Brandon went still. “The were-cat is here? And you didn’t see fit to inform us?”


Adelaide looked back and forth between us. “This were-creature is dangerous?”


“No. He’s a high-level ambassadorial type with the Party of African Weres and the IAW,” I said. I narrowed my eyes at Brandon. “He’s sixty miles away and working a monthlong drunk. If you have a problem with not knowing, take it up with Leo. He’s the boss. It was need-to-know. You didn’t need to know, before. Now you do. Get over it.”


I ate several fries while they all took that in, and I nearly moaned with the flavor. The fries were smothered with chili, cheese, jalapeños, red beans, sour cream, and ketchup, like nachos but with potatoes. To die for. Wrassler, the easiest-going guy I knew, had no problem with need-to-know intel, and was making inroads on his basket of fries. Derek was thinking and nibbling on the basket sitting in front of the blood-servants. Who hadn’t touched the greasy bit-a-heaven.


“Lastly, and maybe most important, I was attacked by a blood-servant that none of you claim to recognize.” Adelaide’s back went stiff at the implied insult. You’d a thought I whapped her nose with a newspaper. “And if he wasn’t one of yours, then we have an unknown vamp interested in the parley proceedings.” Which would complicate everything, though complications were nothing new when dealing with vamps.
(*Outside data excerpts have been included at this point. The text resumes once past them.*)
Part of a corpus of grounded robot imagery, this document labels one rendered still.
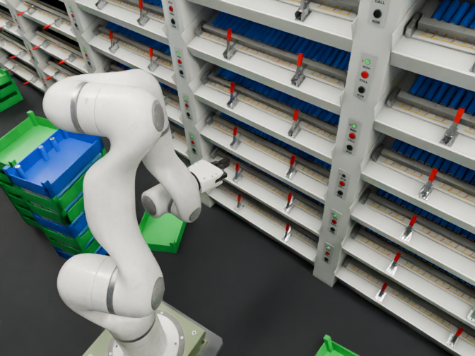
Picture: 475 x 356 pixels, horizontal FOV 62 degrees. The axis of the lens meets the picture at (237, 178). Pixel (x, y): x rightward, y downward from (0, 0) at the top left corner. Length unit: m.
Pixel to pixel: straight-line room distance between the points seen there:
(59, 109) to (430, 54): 0.77
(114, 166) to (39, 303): 1.23
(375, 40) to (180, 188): 0.59
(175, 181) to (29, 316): 1.06
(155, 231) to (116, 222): 1.13
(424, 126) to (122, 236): 0.76
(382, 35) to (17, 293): 1.71
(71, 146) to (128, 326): 0.93
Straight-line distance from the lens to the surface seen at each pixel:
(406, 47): 1.00
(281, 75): 1.23
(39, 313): 1.89
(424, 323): 1.65
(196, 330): 1.26
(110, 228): 0.82
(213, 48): 1.39
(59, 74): 2.67
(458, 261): 1.33
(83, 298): 0.92
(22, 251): 2.12
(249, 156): 1.52
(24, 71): 3.26
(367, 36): 1.01
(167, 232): 1.92
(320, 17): 1.10
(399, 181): 1.21
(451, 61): 0.98
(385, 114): 1.10
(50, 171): 1.66
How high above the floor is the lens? 1.50
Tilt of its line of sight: 45 degrees down
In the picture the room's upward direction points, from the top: 4 degrees counter-clockwise
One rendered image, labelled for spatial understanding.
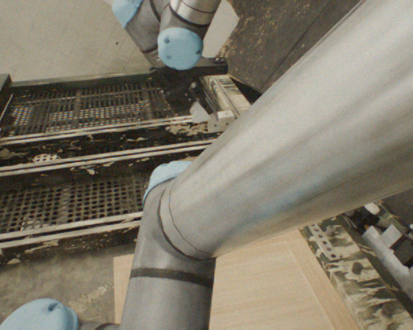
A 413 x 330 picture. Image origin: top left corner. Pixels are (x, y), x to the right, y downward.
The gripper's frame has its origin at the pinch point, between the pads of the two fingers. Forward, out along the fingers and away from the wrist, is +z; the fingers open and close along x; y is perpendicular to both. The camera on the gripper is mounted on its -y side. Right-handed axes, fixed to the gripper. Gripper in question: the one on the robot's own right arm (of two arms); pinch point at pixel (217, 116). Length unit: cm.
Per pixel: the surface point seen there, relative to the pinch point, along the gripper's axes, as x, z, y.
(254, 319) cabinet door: 36, 33, 14
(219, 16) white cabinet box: -347, 120, -4
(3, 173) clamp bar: -32, -1, 82
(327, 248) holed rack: 19.4, 43.8, -8.7
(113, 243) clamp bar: 5, 19, 47
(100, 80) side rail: -126, 25, 68
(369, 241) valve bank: 16, 54, -20
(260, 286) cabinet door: 26.6, 36.4, 10.9
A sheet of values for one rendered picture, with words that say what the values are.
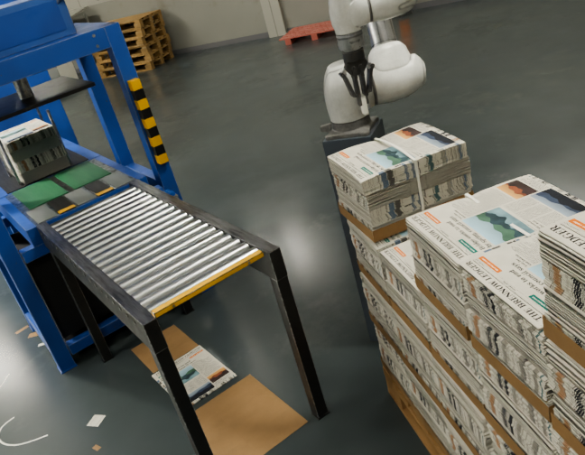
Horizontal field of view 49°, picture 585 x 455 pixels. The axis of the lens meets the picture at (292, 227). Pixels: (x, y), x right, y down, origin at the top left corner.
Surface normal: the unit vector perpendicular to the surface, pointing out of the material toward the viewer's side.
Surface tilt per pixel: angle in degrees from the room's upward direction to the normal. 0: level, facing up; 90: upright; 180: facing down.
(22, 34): 90
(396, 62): 61
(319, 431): 0
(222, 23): 90
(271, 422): 0
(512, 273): 1
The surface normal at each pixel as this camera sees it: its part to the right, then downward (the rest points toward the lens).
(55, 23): 0.57, 0.24
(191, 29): -0.33, 0.50
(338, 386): -0.25, -0.86
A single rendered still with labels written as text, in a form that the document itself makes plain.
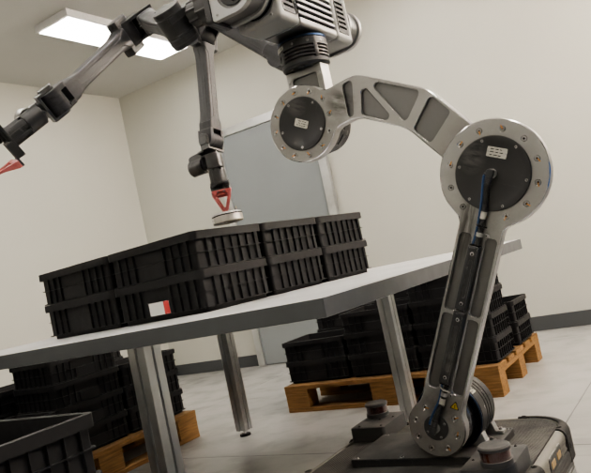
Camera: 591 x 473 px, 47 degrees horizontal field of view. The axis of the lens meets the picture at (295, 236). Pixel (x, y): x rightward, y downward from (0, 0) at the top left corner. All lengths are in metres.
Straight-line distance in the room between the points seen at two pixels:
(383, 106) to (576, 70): 3.34
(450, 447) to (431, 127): 0.75
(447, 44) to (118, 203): 3.33
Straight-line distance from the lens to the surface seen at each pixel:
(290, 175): 5.65
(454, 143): 1.57
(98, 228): 6.36
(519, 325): 3.71
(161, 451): 1.79
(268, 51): 2.21
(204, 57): 2.42
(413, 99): 1.65
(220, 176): 2.29
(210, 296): 1.91
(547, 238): 4.91
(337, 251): 2.41
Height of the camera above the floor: 0.77
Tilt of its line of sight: 3 degrees up
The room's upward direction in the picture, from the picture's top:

When Brandon and Adelaide had had time to digest the semi-insult and info, I drank down the Coke and said, “The problems are”—I raised a balled fist, extending a finger—“the werewolves are trying to make the vamps look guilty for the attacks”—I raised another finger—“while simultaneously trying to create mates and rebuild their pack.” I raised a third. “The grindy is chasing them to punish them for attacking humans”—a fourth went up—“and the were-cat is drunk as two skunks in mourning for his dead mate.” My thumb went up, fingers splayed. “Leo and the IAW want me to hunt down and kill the wolves.” I raised the index finger of my other hand. “And that means working at night.” I dropped my hands. “All that, on top of a high-level parley Leo has resisted for decades, humans protesting, media attention, and interest by an unknown vamp. I need to know one thing—can y’all handle security without me for a bit?”